Polícia prende acusado de assassinar empresário em Taguatinga

O crime aconteceu na quinta-feira (22/2), na Avenida Comercial Norte. Paulo Afonso Silva, 72 anos, foi morto durante tentativa de assalto


postado em 26/02/2018 11:28 / atualizado em 26/02/2018 15:22

Paulo foi morto na manhã de quinta-feira (22/2), a poucos metros do prédio onde a mãe morava, na Avenida Comercial Norte(foto: Augusto Fernandes/Esp. CB/D.A Press)
Paulo foi morto na manhã de quinta-feira (22/2), a poucos metros do prédio onde a mãe morava, na Avenida Comercial Norte (foto: Augusto Fernandes/Esp. CB/D.A Press)

Um dos acusados de matar o empresário Paulo Afonso Silva, 72 anos, foi preso por policiais da 17ª Delegacia de Polícia (Taguatinga Norte). Na semana passada, o empresário foi assassinado após ter o carro roubado por um homem e um adolescente, na Avenida Comercial Norte, em Taguatiga.

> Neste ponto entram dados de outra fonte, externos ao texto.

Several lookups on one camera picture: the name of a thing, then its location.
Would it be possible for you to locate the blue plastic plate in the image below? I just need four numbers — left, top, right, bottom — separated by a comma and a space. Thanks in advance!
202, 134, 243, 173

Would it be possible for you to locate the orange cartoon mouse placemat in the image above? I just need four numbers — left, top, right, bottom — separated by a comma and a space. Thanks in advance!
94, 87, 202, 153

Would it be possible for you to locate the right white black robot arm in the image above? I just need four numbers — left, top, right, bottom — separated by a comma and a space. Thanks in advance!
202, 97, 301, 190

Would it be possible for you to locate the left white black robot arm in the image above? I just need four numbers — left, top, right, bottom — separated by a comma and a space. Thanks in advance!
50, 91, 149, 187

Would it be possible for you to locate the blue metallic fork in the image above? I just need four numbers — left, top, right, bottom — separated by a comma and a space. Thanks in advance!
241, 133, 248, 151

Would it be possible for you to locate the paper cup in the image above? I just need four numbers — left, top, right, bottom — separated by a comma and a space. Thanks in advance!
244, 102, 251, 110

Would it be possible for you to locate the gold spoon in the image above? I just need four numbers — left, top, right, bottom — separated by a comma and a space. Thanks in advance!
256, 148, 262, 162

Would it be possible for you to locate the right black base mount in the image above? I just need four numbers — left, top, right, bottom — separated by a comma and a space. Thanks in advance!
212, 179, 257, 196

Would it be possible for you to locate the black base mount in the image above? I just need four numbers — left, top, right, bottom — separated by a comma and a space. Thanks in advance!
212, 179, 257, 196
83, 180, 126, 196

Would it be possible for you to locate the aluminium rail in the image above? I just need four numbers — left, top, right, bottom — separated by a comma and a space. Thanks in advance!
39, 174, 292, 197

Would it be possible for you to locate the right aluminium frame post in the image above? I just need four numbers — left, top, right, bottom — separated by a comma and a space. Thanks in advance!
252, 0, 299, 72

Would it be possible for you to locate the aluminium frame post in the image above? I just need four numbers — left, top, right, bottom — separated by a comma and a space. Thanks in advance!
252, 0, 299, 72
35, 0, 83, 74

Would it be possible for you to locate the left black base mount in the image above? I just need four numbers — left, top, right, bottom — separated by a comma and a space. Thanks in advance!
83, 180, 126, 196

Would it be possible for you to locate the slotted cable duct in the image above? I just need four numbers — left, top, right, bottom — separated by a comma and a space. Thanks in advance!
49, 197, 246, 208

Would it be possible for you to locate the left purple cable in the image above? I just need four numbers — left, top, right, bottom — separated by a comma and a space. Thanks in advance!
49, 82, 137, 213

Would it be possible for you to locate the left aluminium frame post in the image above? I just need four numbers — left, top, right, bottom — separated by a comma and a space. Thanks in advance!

Paulo voltava para o apartamento da mãe quando foi surpreendido pelos criminosos, que estavam em uma motocicleta. Ao gritar por ajuda, o empresário foi atingido por um tiro no tórax. O Serviço de Atendimento Móvel de Urgência (Samu) prestou os primeiros socorros, mas Paulo morreu no Hospital Regional de Taguatinga. 
 
A prisão ocorreu no sábado (24/2). O adolescente que participou do crime também já foi localizado, entregue à polícia pela própria família.
 

Investigação 

A elucidação do crime se deu por causa de imagens do circuito de segurança da Comercial Norte. A família do adolescente, de 15 anos, ficou sabendo que ele teria participado do crime e o encaminhou à Delegacia da Criança e do Adolescente (DCA II). Em seguida, ele denunciou o adulto que o ajudou.

O disparo que tirou a vida do empresário foi realizado pelo adolescente. Ele também conduziu o veículo de Paulo até Águas Lindas de Goiás, local onde a dupla ateou fogo no carro e o deixou complemente carbonizado. 

Carlos Henrique Farias de Sousa, 32 anos, cumpria regime semiaberto. Ele foi condenado pela morte da própria irmã, em 2005. No momento da prisão, ele estava no galpão do Setor de Indústrias e Abastecimento (SIA), onde os detentos nesse tipo de regime passam a noite. Se condenado, ele pode pegar de 12 a 30 anos de prisão.